(EXERCISE AIM)
Start at the line in the entries below that contains "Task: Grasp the", stop at the line that contains "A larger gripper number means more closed", and output exactly the lines in that span, both ends included.

(MATERIAL PROVIDED)

= Beginning of Section =

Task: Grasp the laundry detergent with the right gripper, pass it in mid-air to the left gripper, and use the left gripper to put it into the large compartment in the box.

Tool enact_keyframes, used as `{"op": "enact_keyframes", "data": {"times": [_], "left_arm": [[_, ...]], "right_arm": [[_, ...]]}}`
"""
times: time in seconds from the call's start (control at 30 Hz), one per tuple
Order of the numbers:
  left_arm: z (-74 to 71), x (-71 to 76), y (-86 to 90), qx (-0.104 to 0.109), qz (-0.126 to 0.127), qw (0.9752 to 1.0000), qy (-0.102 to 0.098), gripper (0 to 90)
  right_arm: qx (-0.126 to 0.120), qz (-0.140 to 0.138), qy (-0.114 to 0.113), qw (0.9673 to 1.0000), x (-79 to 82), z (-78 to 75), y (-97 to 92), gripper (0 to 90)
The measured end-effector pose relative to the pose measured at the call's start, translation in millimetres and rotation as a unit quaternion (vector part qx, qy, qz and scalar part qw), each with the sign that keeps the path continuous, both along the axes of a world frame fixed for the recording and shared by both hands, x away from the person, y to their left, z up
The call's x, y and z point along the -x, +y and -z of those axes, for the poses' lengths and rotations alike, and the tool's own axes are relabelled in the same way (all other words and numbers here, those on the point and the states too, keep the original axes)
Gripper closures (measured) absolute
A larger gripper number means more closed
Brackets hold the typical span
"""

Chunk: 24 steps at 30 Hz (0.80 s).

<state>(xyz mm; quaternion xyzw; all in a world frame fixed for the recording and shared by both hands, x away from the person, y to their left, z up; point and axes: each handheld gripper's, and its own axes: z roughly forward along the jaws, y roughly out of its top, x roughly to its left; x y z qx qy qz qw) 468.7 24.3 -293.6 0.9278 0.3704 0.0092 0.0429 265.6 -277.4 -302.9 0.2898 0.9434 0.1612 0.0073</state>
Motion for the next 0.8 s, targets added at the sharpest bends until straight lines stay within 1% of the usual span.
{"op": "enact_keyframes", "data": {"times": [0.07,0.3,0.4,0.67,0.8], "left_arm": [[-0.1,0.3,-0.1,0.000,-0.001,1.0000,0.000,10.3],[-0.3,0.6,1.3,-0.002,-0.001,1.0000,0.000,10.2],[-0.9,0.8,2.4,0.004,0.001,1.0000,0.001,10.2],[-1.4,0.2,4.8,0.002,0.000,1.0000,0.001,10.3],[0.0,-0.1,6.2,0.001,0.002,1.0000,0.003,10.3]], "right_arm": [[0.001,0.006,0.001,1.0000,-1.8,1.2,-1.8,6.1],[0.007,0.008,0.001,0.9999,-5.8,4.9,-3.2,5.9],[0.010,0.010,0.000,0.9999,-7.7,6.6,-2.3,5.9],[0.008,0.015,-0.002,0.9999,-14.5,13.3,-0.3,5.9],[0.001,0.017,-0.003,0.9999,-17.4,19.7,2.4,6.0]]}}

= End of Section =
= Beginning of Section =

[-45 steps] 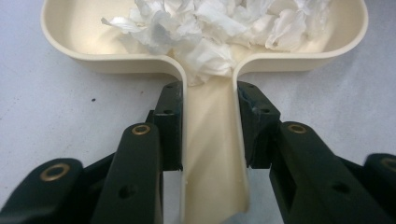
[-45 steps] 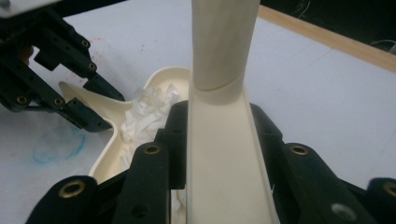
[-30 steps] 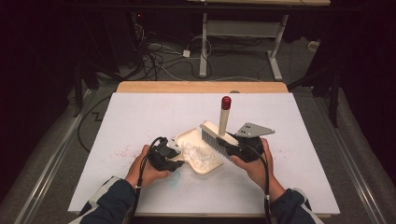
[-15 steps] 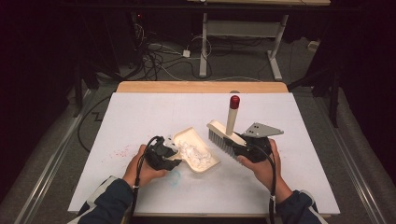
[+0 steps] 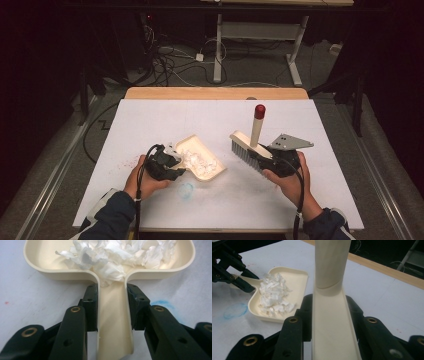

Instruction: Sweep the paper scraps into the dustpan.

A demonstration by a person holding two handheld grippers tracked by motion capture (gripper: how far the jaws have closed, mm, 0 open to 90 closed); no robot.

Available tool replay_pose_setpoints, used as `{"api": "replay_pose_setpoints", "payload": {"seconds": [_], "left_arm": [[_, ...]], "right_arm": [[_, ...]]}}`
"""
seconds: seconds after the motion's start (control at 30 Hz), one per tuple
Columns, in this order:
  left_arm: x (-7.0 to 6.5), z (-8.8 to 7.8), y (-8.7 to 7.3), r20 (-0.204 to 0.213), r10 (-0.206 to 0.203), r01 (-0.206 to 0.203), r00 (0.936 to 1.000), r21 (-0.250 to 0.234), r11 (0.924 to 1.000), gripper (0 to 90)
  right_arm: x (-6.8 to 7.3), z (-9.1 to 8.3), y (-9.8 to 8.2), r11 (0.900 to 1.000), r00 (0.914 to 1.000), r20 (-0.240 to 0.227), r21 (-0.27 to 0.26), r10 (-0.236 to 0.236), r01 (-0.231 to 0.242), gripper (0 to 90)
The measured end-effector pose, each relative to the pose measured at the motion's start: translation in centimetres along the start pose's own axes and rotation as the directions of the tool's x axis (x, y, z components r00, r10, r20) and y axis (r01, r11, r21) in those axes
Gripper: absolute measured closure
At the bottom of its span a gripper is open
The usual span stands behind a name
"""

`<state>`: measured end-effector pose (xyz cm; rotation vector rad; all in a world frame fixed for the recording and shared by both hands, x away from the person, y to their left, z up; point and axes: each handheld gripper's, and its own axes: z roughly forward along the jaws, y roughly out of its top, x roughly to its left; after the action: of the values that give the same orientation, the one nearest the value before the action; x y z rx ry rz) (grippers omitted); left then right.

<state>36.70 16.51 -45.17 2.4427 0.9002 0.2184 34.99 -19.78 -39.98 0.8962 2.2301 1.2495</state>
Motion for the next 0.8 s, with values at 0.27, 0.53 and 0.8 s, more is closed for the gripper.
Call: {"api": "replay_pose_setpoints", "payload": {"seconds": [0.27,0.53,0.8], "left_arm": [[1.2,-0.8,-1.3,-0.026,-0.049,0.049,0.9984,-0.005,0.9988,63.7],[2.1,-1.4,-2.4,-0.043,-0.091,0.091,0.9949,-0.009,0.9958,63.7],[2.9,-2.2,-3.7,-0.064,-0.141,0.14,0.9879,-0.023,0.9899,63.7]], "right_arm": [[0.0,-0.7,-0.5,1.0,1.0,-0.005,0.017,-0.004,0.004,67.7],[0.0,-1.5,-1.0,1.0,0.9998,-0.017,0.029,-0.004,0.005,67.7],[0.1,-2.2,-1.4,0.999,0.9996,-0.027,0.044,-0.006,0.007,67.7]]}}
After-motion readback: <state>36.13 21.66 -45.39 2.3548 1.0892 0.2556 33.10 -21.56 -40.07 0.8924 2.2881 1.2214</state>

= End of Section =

(WRITTEN RESPONSE)
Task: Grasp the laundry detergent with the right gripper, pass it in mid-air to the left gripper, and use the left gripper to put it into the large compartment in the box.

Tool enact_keyframes, used as `{"op": "enact_keyframes", "data": {"times": [_], "left_arm": [[_, ...]], "right_arm": [[_, ...]]}}`
"""
times: time in seconds from the call's start (control at 30 Hz), one per tuple
Order of the numbers:
  left_arm: z (-74 to 71), x (-71 to 76), y (-86 to 90), qx (-0.104 to 0.109), qz (-0.126 to 0.127), qw (0.9752 to 1.0000), qy (-0.102 to 0.098), gripper (0 to 90)
  right_arm: qx (-0.126 to 0.120), qz (-0.140 to 0.138), qy (-0.114 to 0.113), qw (0.9673 to 1.0000), x (-79 to 82), z (-78 to 75), y (-97 to 92), gripper (0 to 90)
The measured end-effector pose relative to the pose measured at the call's start, translation in millimetres and rotation as a unit quaternion (vector part qx, qy, qz and scalar part qw), each with the sign that keeps the path continuous, both along the axes of a world frame fixed for the recording and shared by both hands, x away from the person, y to their left, z up
The call's x, y and z point along the -x, +y and -z of those axes, for the poses' lengths and rotations alike, and the tool's own axes are relabelled in the same way (all other words and numbers here, those on the point and the states too, keep the original axes)
Gripper closures (measured) absolute
A larger gripper number means more closed

With this, the answer is done.